1. Some of the classmates you once respected and admired might turn out to be less noble than you had hoped. Some of the classmates you initially blew off as strange, socially inept, or annoying might turn out to be among the greatest people you should’ve gotten to know better. At any rate, you’ll learn that first impressions might go a long way in forming reputations but that they are ultimately meaningless.
2. Your body will no longer be able to handle the vicious rise, rage, repeat cycle you put it through during the first couple of years in college. As a freshman, you used to brag about how many times you could go out in a given week. At the end of college, you begin to brag about how many hours of sleep you can manage in any week.
3. Speaking of sleep, never underestimate the importance of a solid eight hours of zzz’s. You will begin to crave these rare but necessary occurrences — much like you once craved cheap, lukewarm beer in a frat basement while someone played Avicii through tinny iPhone speakers.
4. This may be the most difficult lesson to internalize during college, but you will grow to understand that drinking anything that anyone hands you in a red solo cup can only lead to destruction and carnage. Just don’t do it.
5. Hopefully, you’ll figure out how to listen to your instincts when they warn you against a bad idea — but if you know something is a bad idea and you’re going to do it anyways, do it for the selfies.
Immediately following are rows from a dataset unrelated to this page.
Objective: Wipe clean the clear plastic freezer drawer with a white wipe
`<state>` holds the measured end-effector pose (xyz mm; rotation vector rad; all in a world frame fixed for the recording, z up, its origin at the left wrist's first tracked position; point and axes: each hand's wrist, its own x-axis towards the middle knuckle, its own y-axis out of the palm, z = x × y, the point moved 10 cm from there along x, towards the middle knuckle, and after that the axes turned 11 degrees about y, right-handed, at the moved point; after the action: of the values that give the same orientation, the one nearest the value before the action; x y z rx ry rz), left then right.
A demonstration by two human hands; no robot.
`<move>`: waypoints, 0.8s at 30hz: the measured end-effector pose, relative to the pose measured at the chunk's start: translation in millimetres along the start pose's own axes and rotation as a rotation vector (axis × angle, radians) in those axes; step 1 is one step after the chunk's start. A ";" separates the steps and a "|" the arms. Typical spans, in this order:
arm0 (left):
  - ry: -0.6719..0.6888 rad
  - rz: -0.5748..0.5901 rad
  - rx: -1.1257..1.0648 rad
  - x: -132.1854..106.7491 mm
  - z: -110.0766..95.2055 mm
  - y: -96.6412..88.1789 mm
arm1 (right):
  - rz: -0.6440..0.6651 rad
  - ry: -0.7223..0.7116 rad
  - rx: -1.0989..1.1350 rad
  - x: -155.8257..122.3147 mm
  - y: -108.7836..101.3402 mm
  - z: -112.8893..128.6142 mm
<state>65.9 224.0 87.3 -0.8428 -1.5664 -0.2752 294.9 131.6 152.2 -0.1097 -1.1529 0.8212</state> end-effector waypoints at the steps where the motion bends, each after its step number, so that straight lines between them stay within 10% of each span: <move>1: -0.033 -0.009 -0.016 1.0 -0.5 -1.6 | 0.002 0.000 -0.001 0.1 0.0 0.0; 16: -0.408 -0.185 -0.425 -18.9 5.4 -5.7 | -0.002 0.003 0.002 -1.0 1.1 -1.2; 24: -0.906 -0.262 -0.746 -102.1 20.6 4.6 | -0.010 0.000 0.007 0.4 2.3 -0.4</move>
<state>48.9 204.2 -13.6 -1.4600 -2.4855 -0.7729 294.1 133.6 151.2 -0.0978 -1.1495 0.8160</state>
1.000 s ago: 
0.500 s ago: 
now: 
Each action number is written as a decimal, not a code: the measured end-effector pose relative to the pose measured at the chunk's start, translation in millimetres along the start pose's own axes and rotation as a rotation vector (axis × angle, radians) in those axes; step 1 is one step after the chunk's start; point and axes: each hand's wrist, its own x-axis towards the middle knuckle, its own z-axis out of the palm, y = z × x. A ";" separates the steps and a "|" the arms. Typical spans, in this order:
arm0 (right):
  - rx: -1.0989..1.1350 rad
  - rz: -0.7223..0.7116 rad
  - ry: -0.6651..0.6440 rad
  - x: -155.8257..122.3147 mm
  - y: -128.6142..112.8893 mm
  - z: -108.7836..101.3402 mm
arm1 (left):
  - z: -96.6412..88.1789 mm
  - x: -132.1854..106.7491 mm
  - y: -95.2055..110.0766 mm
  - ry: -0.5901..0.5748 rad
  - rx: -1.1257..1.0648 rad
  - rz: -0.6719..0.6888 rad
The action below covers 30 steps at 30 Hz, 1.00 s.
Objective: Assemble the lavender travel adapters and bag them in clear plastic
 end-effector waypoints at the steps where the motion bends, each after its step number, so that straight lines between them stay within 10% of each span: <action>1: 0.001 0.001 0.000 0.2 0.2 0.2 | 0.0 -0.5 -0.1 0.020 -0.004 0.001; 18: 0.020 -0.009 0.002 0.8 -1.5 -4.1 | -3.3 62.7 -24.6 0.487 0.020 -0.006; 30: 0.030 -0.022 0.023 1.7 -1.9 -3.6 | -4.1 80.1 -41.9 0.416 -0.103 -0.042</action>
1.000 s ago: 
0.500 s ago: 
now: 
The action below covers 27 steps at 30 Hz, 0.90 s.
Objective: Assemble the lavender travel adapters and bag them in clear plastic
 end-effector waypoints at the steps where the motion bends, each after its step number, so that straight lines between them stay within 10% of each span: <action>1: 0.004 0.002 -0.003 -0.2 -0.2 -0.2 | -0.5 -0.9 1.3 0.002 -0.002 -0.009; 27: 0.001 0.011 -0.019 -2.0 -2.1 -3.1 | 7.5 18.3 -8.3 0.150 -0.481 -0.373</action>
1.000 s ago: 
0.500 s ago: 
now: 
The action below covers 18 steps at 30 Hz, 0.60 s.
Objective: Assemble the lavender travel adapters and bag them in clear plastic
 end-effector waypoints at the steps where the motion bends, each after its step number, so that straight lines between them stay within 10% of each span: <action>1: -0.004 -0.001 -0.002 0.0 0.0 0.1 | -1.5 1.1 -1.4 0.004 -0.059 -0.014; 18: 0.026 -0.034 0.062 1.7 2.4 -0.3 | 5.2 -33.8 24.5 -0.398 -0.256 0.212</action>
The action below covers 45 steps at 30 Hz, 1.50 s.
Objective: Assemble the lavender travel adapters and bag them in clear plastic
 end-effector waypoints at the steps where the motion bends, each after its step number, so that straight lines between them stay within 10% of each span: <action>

6. But, if you’re going to take a selfie, don’t send it to that kid you told all your friends you stopped talking to…unless you’re looking for disaster!
7. There is no need to react poorly to people who have treated you cruelly. Save your negative energy for a more worthwhile pursuit because the universe has an excellent way of righting itself. Who knows? Maybe that girl who was unnecessarily mean to you freshman year will end up peeing herself in public three years later. Karma, baby.
8. Do the reading…at least, once in a while. Though it may be tempting to spend the six hours you could have used to complete an assignment on, say, catching up with Game of Thrones, college is too expensive to squander. You’re supposed to be learning things. For your future or something.
9. Though many guys* at this age are biologically prone to behaving like stinking turds, there are some good ones who you will (fingers crossed) learn how to pick out. With luck, you will also realize that judging people with superficial standards will never leave you satisfied — in a romantic context or otherwise. Date that dude even if your friends tell you he’s a dweeb. I wish I had.
*Some girls are prone to this as well. This is certainly not a gendered phenomenon, as much as I’d like to convince myself that it is.
10. The past few years you have spent on campus are a poor representation of how real life actually operates, and this realization will hit you hard once you near the end of your college career — when the rose-tinted glasses come tumbling off your face. Life, man. Life is not college. What mattered before and what may matter now — social capital, status symbols, Friday night’s essential ragers, and petty drama — doesn’t have to matter later on, if you so choose.